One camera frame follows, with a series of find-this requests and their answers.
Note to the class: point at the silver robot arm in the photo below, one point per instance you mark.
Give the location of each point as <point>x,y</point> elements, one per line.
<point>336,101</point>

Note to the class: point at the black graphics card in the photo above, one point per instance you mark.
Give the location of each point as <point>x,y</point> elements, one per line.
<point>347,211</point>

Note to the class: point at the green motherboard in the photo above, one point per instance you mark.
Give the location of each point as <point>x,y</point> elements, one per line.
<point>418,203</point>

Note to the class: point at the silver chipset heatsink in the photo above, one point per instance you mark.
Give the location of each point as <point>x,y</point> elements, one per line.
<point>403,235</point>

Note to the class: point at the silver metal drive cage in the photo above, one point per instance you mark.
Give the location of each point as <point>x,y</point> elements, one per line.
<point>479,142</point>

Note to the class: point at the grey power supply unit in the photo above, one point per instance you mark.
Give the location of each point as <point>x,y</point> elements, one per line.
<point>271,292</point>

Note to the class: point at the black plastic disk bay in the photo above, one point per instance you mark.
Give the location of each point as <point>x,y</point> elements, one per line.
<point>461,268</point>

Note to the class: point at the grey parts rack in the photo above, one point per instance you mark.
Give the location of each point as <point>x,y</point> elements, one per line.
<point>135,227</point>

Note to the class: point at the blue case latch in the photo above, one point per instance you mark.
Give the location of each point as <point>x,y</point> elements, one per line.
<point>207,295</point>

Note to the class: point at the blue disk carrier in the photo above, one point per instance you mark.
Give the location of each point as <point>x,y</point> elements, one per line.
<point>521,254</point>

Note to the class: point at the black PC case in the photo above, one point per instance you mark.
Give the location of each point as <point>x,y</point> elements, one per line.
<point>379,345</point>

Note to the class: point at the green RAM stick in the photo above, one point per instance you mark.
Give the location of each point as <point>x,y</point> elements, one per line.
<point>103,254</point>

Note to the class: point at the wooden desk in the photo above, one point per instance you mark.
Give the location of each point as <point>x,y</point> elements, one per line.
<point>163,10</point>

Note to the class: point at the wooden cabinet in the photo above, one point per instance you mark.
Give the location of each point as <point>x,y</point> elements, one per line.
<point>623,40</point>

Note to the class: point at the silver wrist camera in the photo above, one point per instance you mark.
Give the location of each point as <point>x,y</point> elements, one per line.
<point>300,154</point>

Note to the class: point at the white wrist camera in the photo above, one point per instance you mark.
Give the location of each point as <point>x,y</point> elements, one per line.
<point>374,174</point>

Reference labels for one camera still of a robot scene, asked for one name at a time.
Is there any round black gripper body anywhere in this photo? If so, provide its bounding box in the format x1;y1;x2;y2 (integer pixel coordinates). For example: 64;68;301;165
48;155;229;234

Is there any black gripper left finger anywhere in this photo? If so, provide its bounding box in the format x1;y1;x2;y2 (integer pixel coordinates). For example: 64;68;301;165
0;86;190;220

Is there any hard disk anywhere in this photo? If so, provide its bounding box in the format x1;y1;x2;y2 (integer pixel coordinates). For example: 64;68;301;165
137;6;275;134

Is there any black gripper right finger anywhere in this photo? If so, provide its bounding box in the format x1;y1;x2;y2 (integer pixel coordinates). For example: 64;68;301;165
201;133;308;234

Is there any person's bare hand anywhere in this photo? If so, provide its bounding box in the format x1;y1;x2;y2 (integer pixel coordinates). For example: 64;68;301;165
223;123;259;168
*-*-*
*REQUIRED WORK*.
Pull every line containing "robot" from the data.

*SOLUTION BELOW*.
Note to the class: point at the silver robot arm in the photo below, one point per instance you mark.
Reference labels for one camera still of a robot scene, asked for one name at a time.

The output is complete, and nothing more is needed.